*** Begin section ***

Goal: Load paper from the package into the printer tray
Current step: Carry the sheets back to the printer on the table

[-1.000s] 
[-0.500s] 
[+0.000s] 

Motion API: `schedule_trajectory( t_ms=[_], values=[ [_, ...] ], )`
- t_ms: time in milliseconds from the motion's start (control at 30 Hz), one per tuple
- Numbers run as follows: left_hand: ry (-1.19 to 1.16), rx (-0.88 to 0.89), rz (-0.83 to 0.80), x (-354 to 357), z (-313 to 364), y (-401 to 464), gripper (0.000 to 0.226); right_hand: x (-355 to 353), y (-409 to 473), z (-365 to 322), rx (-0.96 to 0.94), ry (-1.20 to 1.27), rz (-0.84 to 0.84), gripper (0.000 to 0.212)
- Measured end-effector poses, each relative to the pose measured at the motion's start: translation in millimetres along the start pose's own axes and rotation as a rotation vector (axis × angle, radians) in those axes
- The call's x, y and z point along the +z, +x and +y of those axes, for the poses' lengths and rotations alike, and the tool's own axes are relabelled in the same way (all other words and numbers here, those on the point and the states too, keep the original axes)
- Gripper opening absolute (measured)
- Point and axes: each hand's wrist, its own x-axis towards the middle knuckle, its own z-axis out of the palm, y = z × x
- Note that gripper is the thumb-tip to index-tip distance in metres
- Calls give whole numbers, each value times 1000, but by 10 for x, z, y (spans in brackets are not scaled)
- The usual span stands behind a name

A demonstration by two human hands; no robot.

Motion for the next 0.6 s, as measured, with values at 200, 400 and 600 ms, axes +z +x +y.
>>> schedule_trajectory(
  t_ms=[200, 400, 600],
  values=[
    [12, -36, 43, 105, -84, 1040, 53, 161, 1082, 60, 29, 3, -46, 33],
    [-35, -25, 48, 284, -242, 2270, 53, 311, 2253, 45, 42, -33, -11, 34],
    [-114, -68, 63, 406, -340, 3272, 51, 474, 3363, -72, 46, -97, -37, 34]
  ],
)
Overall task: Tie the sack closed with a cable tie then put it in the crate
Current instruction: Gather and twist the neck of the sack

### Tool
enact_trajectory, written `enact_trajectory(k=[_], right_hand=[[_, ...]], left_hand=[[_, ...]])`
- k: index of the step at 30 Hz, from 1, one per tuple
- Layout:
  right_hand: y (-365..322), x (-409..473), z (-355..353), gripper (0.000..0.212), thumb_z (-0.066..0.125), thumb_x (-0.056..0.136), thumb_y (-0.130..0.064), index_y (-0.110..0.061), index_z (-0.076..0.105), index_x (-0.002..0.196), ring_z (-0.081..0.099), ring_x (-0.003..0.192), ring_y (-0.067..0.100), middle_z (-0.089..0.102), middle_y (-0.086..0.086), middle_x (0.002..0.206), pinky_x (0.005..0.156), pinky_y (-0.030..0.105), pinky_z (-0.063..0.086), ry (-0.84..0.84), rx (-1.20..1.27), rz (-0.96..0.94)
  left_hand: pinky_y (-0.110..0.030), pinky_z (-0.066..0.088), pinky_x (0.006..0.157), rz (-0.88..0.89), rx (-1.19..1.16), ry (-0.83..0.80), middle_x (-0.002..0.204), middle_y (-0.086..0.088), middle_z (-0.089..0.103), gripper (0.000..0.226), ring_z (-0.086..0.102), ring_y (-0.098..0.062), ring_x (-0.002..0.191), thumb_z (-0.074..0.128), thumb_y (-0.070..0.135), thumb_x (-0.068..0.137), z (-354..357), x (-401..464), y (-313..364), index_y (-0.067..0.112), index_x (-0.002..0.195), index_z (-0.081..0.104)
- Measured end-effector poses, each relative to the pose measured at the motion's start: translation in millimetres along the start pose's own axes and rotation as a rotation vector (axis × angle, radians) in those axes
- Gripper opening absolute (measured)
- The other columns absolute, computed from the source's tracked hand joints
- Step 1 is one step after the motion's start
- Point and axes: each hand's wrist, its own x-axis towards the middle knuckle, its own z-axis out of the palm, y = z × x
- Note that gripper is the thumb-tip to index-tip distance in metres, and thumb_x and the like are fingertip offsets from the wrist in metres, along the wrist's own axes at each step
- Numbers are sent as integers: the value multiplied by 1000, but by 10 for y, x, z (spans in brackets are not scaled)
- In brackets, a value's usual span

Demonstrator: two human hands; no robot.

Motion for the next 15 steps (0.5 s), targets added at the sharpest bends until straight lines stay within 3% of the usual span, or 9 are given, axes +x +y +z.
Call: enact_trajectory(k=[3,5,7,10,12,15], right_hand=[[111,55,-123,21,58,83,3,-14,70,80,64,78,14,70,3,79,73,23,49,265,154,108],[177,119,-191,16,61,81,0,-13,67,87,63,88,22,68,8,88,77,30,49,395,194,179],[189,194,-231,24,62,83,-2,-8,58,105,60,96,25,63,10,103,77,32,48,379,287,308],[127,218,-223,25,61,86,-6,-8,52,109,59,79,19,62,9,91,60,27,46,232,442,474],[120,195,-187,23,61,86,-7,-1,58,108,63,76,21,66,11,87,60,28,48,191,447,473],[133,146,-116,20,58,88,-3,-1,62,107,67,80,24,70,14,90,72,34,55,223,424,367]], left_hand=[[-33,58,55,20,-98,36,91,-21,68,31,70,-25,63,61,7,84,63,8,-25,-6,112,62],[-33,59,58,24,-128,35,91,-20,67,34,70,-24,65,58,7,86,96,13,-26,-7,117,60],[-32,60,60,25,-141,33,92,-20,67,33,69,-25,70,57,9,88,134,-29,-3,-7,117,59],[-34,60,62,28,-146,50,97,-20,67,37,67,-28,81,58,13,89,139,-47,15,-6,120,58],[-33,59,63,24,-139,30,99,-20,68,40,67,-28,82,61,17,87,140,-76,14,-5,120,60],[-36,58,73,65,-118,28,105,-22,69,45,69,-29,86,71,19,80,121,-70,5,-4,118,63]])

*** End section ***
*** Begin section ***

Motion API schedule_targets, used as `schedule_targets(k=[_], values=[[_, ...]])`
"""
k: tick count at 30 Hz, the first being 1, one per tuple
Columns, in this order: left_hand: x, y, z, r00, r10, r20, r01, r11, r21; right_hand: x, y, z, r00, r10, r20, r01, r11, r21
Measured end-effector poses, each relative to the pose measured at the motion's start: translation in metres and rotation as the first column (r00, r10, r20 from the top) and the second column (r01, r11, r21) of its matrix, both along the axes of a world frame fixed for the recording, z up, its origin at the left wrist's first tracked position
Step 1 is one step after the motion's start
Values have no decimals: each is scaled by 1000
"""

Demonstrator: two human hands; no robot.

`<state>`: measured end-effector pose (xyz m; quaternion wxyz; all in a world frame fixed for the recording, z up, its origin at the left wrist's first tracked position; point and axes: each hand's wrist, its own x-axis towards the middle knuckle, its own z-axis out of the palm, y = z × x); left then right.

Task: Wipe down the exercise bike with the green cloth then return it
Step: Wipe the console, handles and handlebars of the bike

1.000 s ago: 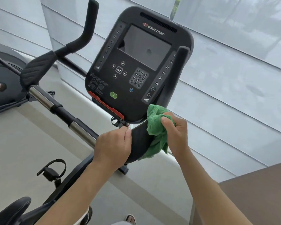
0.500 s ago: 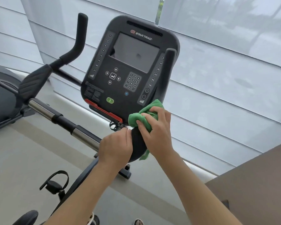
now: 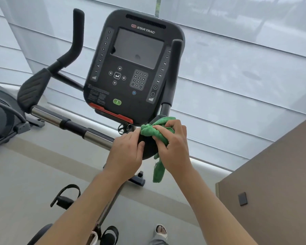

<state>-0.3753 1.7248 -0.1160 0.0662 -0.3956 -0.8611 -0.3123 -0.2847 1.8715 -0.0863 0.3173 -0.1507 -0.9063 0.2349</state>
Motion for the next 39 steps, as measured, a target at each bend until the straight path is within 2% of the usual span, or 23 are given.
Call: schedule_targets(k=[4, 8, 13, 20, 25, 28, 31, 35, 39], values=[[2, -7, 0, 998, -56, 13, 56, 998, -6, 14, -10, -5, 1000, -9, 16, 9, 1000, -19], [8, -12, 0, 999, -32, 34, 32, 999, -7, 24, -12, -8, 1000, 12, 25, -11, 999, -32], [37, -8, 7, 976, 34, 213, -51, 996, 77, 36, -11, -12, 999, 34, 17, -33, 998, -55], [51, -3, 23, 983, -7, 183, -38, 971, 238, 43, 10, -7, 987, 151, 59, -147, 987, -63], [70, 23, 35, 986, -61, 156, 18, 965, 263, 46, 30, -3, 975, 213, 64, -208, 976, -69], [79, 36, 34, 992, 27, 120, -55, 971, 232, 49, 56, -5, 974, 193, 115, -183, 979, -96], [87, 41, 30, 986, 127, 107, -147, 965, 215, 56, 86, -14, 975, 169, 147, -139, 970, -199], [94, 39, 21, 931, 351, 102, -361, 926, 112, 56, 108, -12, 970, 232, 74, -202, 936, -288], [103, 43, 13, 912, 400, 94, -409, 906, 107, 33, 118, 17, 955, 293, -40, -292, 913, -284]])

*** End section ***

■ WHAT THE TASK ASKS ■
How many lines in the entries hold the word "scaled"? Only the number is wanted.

■ EXERCISE RESPONSE ■
3